SWEET SMELL OF SUCCESS

Director Alexander Mackendrick
Year 1957
Starring Tony Curtis, Burt Lancaster
Rating UR
Run Time 96min

This screening is part of our December celebration of The News in Cinema!

Taking place in the late, desperate hours of the night, SWEET SMELL OF SUCCESS finds press agent Sidney Falco out of favor with powerful columnist J.J. Hunsecker and resorting to increasingly slimy measures to turn that around. Tasked with breaking up a romance between J.J.’s fragile sister Susie and jazz guitarist Steve Dallas, Sidney finds their bond is as unwavering as J.J.’s resolve to end it. Sidney’s clients lash out against him, wondering what they are paying him for. Phonecalls go unreturned and meetings are refused, with Sidney’s charms only occasionally swaying a secretary here and there. Reeling with desperation, Sidney tracks down J.J. in the middle of a meeting with a senator and the pretty young thing he is trying to help make it, and we get a taste of how brazen and ruthless J.J. can be. He even pals around with a threatening, corrupt police lieutenant that clearly owes him some favors. The poison spreads from character to character as Sidney enlists other creatures of the night to facilitate a smear campaign that paints Steve as a pot-smoking commie. J.J. is then to come to Steve’s rescue, thus absolving himself of being a part of the takedown. Setting up the trap, Sidney knows that Steve’s strength of character breaks apart with his pride, and Steve falls right in with harsh words against J.J. that will make it impossible for him to be with Susie.

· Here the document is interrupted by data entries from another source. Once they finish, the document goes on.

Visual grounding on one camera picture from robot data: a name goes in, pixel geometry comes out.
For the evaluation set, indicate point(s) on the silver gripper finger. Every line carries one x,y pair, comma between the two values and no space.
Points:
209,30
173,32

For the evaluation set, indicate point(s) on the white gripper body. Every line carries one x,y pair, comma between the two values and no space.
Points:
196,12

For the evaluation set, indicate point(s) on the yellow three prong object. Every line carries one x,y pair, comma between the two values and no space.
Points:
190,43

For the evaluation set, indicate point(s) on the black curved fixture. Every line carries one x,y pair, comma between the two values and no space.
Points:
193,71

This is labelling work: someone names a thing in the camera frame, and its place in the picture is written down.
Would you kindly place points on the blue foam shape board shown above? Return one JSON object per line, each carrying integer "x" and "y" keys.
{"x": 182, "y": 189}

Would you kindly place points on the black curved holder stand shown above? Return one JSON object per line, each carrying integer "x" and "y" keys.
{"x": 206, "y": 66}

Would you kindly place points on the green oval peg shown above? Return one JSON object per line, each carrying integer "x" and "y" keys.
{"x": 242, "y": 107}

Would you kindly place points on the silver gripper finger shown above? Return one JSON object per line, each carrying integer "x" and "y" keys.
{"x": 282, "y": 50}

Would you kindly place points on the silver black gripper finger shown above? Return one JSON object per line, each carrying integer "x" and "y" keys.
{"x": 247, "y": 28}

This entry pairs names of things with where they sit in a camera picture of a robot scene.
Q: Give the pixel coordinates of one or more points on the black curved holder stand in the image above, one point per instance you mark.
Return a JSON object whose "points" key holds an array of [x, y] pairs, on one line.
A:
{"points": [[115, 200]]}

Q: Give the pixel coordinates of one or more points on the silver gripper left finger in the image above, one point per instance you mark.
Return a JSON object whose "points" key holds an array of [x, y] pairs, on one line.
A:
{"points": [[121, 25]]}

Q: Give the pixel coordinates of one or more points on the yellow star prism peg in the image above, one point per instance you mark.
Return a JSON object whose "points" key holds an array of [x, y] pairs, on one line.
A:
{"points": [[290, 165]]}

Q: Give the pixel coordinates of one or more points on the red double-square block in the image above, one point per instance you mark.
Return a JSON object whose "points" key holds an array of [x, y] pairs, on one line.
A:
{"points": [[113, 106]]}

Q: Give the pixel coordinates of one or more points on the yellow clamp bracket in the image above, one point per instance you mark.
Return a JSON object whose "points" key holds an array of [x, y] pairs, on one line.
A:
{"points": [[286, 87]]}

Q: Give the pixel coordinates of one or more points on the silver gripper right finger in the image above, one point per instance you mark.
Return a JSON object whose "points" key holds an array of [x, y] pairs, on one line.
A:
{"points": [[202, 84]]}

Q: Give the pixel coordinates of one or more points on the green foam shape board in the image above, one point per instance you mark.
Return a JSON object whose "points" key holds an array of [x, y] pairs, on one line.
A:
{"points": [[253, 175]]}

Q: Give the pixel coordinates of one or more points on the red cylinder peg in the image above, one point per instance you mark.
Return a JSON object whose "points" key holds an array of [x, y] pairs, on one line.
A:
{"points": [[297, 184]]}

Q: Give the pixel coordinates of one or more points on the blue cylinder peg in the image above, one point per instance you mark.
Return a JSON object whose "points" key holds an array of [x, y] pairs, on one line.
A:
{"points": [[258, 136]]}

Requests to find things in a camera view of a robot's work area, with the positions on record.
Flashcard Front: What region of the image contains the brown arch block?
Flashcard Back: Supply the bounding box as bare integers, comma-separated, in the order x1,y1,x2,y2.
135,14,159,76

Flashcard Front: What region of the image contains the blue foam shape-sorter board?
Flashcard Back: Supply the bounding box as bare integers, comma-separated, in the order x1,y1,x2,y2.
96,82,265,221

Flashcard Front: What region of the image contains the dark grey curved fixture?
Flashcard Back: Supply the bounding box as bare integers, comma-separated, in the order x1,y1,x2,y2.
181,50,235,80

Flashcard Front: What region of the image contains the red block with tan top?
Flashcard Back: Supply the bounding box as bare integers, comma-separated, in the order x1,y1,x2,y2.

Hollywood nice guys Tony Curtis and Burt Lancaster have their personas inverted here as two morally reprehensible men whose power plays turn them to monsters. As the sycophantic Sidney, Curtis moves quickly through each scene, perfectly filling out a shifty, soulless body. The sharp, cynical dialogue cuts deep, and the moment of redemption that we’ve come to expect may not be reached. Although Sidney Falco does bite back with the line “It’s one thing to wear a dog collar; when it turns into a noose I’d rather have my freedom” but rather than walking away, he is easily manipulated back into the 21 Club booth.